>>>>>
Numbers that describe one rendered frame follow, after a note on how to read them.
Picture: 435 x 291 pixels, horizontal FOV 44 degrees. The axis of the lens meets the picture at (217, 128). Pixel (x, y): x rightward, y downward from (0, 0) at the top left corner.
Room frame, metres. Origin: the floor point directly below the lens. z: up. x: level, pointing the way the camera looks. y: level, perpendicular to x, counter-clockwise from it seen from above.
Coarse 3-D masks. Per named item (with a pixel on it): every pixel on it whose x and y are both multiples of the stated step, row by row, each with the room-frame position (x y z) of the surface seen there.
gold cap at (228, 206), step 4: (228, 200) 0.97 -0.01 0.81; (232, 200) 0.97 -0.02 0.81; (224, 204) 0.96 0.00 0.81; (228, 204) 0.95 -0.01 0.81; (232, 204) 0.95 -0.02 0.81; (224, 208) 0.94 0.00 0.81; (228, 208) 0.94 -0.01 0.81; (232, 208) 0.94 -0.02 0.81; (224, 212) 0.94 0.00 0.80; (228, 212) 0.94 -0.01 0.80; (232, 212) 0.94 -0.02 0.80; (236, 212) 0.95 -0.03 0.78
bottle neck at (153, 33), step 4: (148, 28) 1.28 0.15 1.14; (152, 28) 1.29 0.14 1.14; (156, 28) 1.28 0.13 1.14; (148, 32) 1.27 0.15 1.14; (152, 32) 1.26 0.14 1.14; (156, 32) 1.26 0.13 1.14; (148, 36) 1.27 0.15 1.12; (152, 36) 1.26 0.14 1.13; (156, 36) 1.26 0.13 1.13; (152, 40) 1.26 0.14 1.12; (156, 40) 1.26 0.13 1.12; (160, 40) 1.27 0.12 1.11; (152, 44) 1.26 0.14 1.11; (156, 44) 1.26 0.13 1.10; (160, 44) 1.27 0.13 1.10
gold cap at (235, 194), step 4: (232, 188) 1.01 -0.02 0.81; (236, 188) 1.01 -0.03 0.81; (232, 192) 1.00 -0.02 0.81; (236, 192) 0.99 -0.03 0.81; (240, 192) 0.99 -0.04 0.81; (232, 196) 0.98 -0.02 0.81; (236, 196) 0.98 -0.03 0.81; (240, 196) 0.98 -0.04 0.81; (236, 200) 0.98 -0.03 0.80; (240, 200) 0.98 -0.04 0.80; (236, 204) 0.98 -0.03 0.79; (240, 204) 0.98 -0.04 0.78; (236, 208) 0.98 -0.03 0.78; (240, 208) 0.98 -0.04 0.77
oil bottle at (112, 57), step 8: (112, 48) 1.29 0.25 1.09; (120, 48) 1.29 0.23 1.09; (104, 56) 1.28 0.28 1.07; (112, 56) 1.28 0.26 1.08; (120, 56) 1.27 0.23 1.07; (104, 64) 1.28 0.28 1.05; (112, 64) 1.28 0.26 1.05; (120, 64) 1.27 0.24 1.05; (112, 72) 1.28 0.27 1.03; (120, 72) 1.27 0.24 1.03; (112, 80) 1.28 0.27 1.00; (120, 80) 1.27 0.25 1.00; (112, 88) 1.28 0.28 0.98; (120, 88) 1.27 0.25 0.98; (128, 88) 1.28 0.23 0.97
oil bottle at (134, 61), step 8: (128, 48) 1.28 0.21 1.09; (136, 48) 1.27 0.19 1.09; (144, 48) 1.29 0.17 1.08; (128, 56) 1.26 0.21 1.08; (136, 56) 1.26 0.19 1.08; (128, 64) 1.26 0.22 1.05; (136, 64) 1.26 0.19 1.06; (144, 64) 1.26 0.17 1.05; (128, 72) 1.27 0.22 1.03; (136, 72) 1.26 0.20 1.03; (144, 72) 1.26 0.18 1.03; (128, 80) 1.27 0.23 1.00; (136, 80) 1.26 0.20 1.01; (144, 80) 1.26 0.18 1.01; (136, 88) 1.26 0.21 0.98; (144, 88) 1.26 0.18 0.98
<<<<<
>>>>>
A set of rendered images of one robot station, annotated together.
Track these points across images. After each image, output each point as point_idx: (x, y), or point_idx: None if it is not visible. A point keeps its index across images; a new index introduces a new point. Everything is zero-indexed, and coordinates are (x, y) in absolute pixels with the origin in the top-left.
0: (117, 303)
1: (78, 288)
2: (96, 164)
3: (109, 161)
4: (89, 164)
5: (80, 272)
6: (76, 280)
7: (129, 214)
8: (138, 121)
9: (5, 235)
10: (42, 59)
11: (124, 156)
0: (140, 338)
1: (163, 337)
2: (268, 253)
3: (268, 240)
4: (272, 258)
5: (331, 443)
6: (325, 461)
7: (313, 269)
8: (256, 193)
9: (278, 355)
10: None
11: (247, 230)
<<<<<
Brief :: Report every line in the data above in which the word "images" appears.

Written answer ::
A set of rendered images of one robot station, annotated together.
Track these points across images. After each image, output each point as point_idx: (x, y), or point_idx: None if it is not visible. A point keeps its index across images; a new index introduces a new point. Everything is zero-indexed, and coordinates are (x, y) in absolute pixels with the origin in the top-left.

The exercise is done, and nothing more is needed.